China Post: Taiwan people urged not to go to China for transplants

Taiwan people urged not to go to China for transplants

2006/10/15
TAIPEI, CNA


The Department of Health's (DOH's) position is not to encourage Taiwan
nationals to receive organ transplants in China, the director general of the
DOH's Bureau of Medical Affairs said yesterday.

Hsueh Jui-yuan made the explanation at a public hearing on organ
transplants, which was held by Legislator Lai Chin-teh of the ruling
Democratic Progressive Party at the Legislative Yuan after Mainland Affairs
Council chief Joseph Wu condemned a day earlier China's alleged harvesting
of organs from executed Falung Gong practitioners.

Hsueh said that although China has hosted more Taiwan patients for organ
transplant than any other country has in recent years, his bureau refuses to
list China as a place to receive organ transplants because of its
controversial human rights reputation and questionable quality in terms of
performing operations.
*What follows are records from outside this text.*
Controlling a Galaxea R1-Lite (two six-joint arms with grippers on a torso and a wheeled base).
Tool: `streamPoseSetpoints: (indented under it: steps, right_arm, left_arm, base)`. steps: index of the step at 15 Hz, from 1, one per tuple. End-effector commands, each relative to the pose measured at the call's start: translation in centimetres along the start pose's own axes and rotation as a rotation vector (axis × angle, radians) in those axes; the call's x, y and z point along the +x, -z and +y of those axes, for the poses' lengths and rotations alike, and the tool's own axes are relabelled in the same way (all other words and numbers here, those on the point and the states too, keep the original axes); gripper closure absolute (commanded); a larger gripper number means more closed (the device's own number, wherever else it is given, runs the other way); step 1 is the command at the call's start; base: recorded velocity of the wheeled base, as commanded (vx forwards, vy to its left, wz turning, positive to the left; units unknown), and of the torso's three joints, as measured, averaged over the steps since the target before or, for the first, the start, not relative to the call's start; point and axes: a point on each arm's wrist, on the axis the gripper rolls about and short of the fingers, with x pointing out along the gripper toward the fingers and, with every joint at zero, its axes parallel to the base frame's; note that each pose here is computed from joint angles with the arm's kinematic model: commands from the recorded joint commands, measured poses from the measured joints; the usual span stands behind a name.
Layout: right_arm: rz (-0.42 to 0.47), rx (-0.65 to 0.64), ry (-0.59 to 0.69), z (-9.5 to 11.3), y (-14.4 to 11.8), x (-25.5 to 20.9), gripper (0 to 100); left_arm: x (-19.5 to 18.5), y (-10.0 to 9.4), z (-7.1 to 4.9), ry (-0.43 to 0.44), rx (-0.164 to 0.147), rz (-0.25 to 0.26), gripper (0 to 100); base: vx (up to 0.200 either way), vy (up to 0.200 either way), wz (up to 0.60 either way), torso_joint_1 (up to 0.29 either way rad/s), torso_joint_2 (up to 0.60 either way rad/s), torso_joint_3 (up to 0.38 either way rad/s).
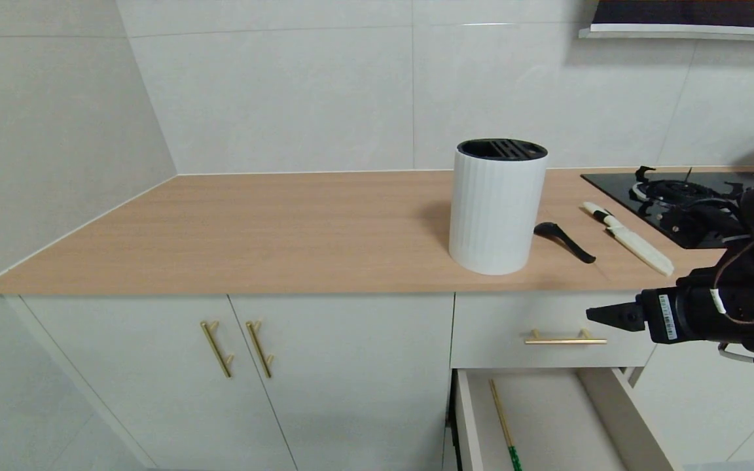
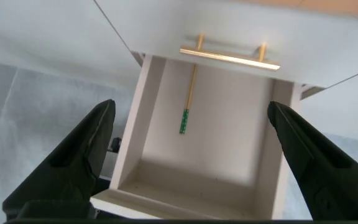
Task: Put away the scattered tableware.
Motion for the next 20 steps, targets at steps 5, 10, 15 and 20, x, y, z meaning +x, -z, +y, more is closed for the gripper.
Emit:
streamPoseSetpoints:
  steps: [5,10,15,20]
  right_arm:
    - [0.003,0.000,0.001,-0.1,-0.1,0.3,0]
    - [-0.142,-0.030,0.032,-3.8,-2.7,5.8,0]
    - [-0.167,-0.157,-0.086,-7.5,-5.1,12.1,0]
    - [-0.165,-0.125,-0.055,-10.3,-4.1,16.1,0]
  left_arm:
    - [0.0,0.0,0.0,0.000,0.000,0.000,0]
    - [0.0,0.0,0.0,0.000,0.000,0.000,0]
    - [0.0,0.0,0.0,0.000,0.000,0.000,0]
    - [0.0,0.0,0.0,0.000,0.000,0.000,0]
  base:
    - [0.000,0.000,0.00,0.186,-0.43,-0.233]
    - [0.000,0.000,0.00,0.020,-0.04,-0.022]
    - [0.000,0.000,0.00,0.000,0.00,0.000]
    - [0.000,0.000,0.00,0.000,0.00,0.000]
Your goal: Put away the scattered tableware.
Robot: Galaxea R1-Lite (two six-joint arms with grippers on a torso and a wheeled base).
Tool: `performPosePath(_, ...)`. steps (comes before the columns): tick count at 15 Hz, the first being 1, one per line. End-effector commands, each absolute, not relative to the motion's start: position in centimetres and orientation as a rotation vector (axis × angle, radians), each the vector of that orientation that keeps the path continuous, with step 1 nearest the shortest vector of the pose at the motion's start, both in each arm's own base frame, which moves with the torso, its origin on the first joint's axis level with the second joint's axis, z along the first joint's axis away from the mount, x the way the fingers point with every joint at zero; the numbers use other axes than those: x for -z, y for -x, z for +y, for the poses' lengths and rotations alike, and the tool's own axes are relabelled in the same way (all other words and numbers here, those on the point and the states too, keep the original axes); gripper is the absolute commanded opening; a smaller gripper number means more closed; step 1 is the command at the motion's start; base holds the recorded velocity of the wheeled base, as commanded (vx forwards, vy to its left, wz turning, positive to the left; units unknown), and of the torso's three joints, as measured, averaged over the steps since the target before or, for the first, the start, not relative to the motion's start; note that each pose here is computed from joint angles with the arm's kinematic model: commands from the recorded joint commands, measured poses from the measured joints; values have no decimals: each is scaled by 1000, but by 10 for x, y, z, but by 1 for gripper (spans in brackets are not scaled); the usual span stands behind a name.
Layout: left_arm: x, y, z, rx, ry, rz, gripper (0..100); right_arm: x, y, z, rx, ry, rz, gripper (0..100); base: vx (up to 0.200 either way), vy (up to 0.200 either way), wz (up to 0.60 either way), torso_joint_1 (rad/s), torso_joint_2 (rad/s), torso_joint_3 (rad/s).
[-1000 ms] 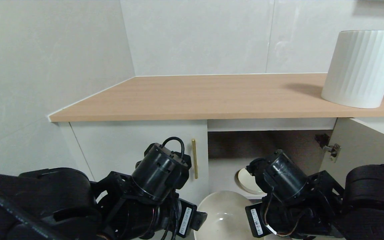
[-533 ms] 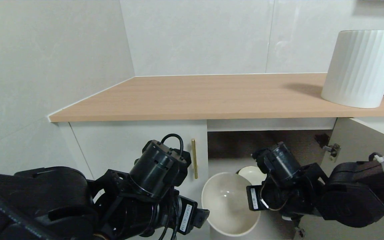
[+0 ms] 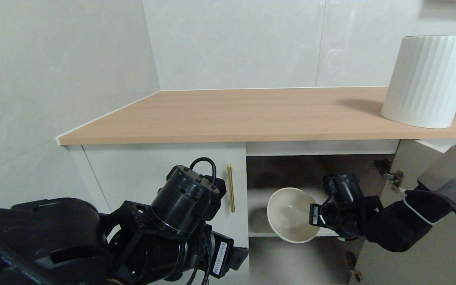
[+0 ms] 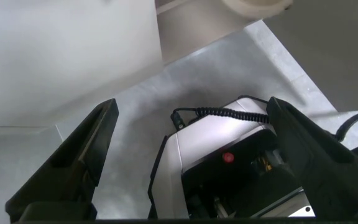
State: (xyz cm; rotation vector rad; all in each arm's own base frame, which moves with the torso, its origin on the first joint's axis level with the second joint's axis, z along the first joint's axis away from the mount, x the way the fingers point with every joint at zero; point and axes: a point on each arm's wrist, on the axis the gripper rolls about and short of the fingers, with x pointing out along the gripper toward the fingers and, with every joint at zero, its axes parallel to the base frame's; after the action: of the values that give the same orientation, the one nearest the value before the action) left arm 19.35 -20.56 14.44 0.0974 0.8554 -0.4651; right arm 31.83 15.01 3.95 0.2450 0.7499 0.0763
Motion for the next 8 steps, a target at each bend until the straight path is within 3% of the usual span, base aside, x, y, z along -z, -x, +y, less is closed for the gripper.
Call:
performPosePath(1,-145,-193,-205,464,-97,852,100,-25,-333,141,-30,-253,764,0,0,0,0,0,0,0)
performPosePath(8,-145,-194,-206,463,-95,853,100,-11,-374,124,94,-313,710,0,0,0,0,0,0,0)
In this regard, the DOH has also instructed
professional medical care personnel to refrain from arranging organ
transplants in China for Taiwan nationals, Hsueh noted.
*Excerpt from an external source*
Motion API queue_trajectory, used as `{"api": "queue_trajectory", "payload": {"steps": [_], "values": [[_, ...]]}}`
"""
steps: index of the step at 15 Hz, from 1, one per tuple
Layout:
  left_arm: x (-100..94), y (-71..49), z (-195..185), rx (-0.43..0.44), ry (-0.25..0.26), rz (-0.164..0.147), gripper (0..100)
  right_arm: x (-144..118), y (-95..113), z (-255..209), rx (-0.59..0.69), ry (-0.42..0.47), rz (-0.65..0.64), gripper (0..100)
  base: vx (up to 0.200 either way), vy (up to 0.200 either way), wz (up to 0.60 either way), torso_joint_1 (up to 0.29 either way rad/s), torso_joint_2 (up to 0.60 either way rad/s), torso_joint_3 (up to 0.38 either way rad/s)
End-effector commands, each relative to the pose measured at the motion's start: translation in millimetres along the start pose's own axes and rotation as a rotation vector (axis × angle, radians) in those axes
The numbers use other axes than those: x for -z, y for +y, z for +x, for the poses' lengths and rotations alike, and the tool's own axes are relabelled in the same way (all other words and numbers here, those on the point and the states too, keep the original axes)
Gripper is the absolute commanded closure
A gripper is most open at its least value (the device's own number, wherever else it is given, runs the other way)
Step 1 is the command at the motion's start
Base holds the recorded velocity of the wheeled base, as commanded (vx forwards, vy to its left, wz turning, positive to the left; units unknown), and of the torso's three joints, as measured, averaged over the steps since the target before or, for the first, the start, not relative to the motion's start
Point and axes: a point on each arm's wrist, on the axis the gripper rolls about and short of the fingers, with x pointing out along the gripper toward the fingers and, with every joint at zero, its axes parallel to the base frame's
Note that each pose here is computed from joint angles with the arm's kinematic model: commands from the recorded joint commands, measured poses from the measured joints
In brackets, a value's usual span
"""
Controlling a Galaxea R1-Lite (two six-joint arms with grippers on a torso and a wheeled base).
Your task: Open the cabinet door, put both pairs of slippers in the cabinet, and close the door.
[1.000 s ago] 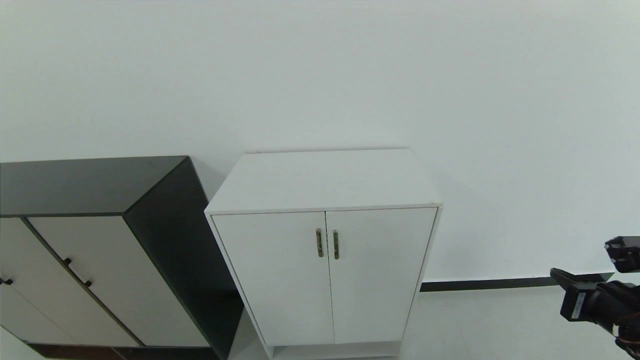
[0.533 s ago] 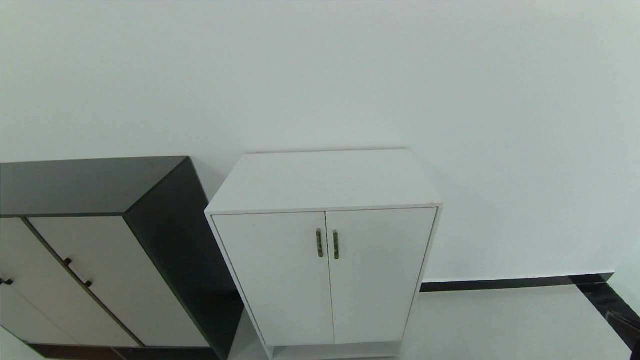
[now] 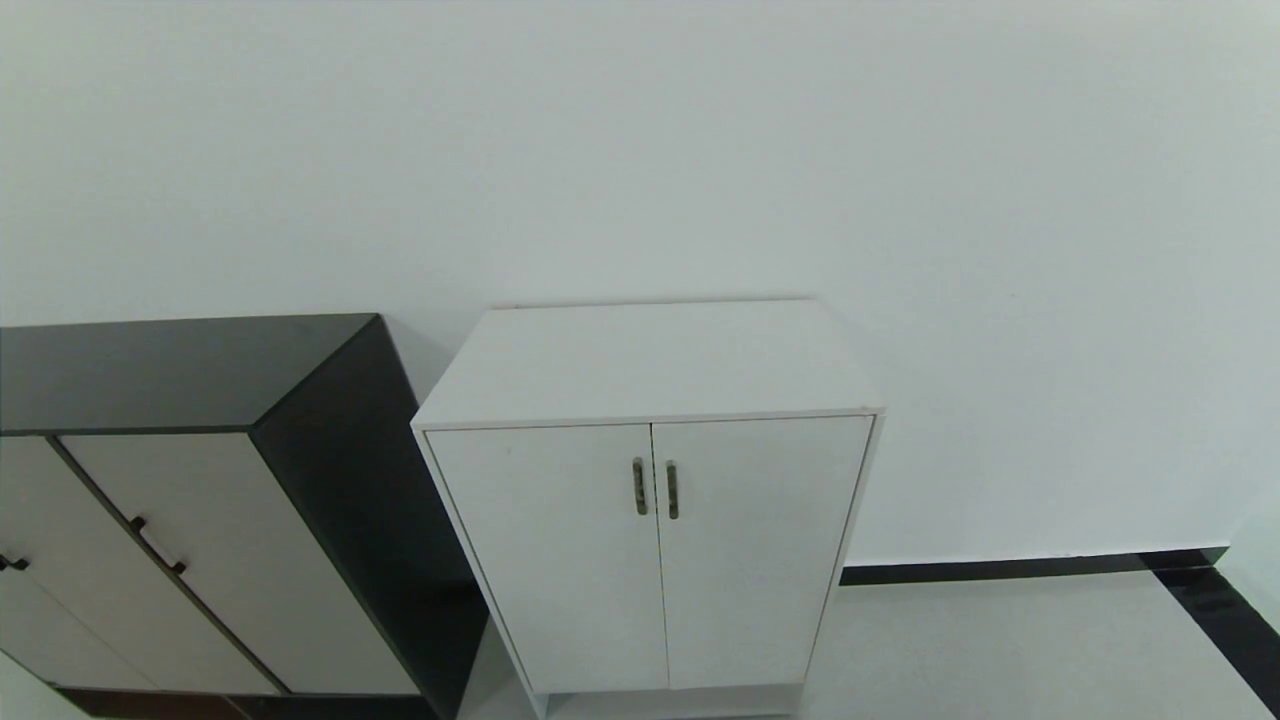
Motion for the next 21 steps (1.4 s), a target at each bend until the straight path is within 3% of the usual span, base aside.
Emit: {"api": "queue_trajectory", "payload": {"steps": [1, 4, 9, 13, 16, 19, 21], "values": [[0.0, 0.0, 0.0, -0.001, 0.000, 0.000, 100, 3.3, -0.4, -10.1, -0.007, -0.113, 0.004, 100, 0.000, 0.000, 0.00, 0.000, 0.00, 0.000], [-0.1, 0.0, 0.1, -0.001, 0.001, 0.000, 100, 5.5, -1.2, -16.0, -0.034, -0.191, -0.062, 100, 0.000, 0.000, 0.00, 0.000, 0.00, 0.000], [-0.1, 0.0, 0.1, -0.003, 0.001, 0.000, 100, 3.4, -1.7, -10.9, -0.139, -0.129, -0.083, 100, 0.000, 0.000, 0.00, 0.000, 0.00, 0.000], [0.0, 0.0, 0.0, -0.003, 0.000, 0.000, 100, 4.6, -3.8, -14.8, -0.140, -0.178, -0.116, 100, 0.000, 0.000, 0.00, 0.000, 0.00, 0.000], [0.0, 0.0, 0.0, -0.003, 0.000, 0.000, 100, 4.9, -2.5, -15.6, -0.016, -0.177, -0.083, 100, 0.000, 0.000, 0.00, 0.000, 0.00, 0.000], [-0.1, 0.1, 0.1, -0.004, 0.001, -0.003, 100, 8.8, -3.3, -20.6, -0.024, -0.237, -0.068, 100, 0.000, 0.000, 0.00, 0.000, 0.00, 0.000], [0.0, 0.1, 0.0, -0.006, 0.000, -0.010, 100, 13.9, -2.6, -19.1, 0.021, -0.238, 0.037, 100, 0.000, 0.000, 0.00, 0.000, 0.00, 0.000]]}}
The hearing was also attended by Chou Chang-chin, a prosecutor of the Taiwan
High Prosecutors Office, and Taiwan Society of Nephrology Secretary-General
Chen Yung-ming, as well as three human rights activists from Canada and the
United States -- David Matas, a human rights lawyer who co-authored the
Report into Allegations of Organ Harvesting of Falun Gong Practitioners in
China; David Kilgour, a former Canadian secretary of state for Asia-Pacific
and Latin America; and Wang Wenyi, a China-born pathologist who had worked
at Mount Sinai Hospital in the United States.
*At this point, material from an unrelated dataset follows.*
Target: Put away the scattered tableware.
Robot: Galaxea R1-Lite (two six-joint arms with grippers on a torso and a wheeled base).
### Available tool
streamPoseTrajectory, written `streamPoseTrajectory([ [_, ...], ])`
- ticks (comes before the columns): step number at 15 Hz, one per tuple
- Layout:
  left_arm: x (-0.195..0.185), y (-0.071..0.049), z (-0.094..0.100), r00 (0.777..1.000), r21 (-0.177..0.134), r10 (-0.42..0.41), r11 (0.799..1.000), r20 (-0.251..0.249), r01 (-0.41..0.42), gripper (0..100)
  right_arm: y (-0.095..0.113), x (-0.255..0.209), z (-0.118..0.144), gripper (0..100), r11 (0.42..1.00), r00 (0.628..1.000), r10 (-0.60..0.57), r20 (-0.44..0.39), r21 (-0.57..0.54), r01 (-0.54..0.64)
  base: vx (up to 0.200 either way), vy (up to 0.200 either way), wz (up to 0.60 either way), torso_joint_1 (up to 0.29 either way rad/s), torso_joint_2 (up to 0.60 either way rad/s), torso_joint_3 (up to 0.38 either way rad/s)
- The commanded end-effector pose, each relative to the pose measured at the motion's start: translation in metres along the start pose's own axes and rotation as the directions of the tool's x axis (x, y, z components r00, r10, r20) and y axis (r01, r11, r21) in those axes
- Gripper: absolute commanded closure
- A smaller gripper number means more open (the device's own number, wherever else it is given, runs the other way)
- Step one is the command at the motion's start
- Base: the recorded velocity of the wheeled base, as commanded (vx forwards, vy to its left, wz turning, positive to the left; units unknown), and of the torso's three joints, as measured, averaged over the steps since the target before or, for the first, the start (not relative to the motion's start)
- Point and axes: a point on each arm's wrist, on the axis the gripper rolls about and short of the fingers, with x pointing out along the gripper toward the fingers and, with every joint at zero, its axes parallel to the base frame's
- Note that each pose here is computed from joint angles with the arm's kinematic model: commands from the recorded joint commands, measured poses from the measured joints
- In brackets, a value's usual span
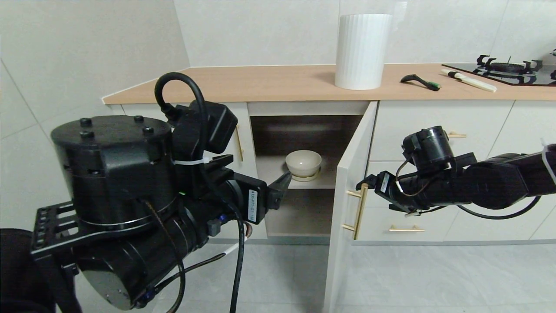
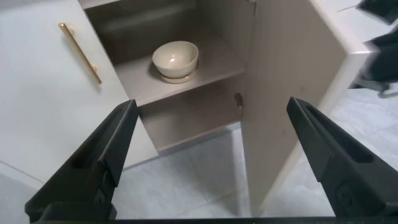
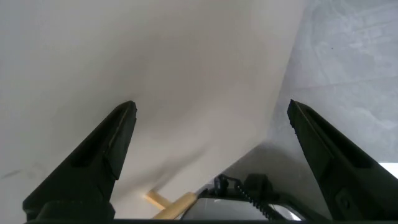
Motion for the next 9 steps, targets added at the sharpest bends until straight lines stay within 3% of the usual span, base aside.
streamPoseTrajectory([
  [1, -0.003, 0.002, 0.003, 1.0, -0.004, 0.0, 1.0, 0.012, 0.0, 0, 0.004, 0.017, -0.003, 0, 1.0, 1.0, -0.001, -0.02, -0.009, 0.001, 0.0, 0.0, 0.0, 0.0, 0.0, 0.0],
  [4, -0.009, 0.004, 0.004, 1.0, 0.033, 0.003, 0.999, 0.02, -0.004, 0, 0.013, 0.035, 0.005, 0, 1.0, 1.0, 0.017, -0.005, -0.013, -0.017, 0.0, 0.0, 0.0, 0.0, 0.0, 0.0],
  [9, -0.028, 0.009, 0.017, 0.997, 0.011, -0.011, 1.0, 0.075, 0.011, 0, 0.029, 0.064, 0.01, 0, 0.999, 0.999, 0.043, 0.016, -0.024, -0.043, 0.0, 0.0, 0.0, 0.0, 0.0, 0.0],
])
Explaining Taiwan's existing laws regulating citizens receiving organ
transplants in China, Chou warned that it is possible for them to be charged
with murder, or complicity in murder, if it is discovered that their organ
transplants had been the cause of an individual's execution or murder.
Echoing Chou's remarks, Chen urged Taiwanese patients to be very cautious in
receiving organ transplants in China, otherwise they might be "killing
another person in order to save their own lives without even knowing it."